# EXERCISE REQUIREMENTS
Report every line of the listing below in which the string "fake" occurs.

# EXTRACTED RECORDS

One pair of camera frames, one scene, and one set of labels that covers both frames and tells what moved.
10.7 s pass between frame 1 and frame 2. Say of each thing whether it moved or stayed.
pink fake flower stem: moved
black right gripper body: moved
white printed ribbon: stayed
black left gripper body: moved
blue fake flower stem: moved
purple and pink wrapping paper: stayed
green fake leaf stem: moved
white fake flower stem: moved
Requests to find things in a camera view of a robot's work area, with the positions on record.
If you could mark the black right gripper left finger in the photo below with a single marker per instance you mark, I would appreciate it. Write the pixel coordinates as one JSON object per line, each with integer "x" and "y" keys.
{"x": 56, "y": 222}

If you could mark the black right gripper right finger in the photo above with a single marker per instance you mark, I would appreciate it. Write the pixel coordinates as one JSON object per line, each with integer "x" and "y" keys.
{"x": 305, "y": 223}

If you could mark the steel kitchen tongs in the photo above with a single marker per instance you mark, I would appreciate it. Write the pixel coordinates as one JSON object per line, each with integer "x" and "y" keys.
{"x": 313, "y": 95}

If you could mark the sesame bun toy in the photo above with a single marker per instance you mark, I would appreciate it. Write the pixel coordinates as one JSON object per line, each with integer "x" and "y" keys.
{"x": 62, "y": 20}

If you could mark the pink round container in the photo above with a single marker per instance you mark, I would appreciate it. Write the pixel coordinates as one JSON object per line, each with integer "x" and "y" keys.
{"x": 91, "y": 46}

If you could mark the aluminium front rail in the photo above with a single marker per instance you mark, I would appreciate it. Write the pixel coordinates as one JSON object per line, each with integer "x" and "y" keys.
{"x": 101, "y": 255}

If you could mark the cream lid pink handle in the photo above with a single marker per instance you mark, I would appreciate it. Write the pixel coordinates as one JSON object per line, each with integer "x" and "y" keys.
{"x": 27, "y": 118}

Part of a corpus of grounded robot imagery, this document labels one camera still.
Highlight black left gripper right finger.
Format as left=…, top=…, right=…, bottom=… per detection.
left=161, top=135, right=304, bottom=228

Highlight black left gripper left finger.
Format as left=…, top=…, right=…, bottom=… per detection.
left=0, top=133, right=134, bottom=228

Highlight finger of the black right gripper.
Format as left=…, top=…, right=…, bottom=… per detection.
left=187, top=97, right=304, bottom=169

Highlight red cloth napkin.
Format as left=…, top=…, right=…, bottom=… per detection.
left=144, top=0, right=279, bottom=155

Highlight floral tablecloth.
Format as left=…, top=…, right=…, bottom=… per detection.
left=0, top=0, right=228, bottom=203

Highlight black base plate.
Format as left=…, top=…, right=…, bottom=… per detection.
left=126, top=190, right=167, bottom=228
==
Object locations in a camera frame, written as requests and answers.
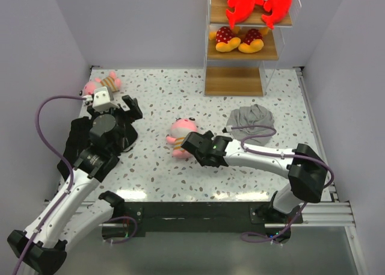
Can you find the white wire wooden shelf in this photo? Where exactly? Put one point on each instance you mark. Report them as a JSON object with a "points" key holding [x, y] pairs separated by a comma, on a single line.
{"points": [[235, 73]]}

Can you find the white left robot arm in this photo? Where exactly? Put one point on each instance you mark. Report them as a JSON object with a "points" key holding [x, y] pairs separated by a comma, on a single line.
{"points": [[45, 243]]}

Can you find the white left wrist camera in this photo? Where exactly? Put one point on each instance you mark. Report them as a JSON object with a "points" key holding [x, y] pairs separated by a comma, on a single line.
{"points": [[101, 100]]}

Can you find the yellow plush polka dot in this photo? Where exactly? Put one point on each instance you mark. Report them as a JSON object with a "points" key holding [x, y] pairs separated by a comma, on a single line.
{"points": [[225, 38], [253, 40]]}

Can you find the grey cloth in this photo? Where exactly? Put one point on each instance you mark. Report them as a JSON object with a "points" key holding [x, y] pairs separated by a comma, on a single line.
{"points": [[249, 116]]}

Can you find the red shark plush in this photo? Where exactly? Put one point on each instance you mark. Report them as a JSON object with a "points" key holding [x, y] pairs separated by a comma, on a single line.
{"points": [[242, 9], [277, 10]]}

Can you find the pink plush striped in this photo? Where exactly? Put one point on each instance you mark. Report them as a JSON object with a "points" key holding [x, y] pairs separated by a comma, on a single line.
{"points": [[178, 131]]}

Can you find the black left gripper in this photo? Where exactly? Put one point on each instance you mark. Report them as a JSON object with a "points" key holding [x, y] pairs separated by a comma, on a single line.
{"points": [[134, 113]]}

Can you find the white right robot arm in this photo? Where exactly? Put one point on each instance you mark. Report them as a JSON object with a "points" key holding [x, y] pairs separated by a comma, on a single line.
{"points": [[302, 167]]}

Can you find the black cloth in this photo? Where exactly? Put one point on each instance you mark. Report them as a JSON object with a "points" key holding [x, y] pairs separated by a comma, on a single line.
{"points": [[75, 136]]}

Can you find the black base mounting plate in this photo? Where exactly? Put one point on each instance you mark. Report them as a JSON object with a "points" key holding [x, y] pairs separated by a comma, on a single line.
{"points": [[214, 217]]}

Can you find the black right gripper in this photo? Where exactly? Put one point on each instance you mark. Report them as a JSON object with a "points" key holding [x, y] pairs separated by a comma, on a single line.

# OUTPUT OF THE EXERCISE
pink fake flower stem: moved
blue fake flower stem: moved
green fake leaf stem: moved
white fake flower stem: moved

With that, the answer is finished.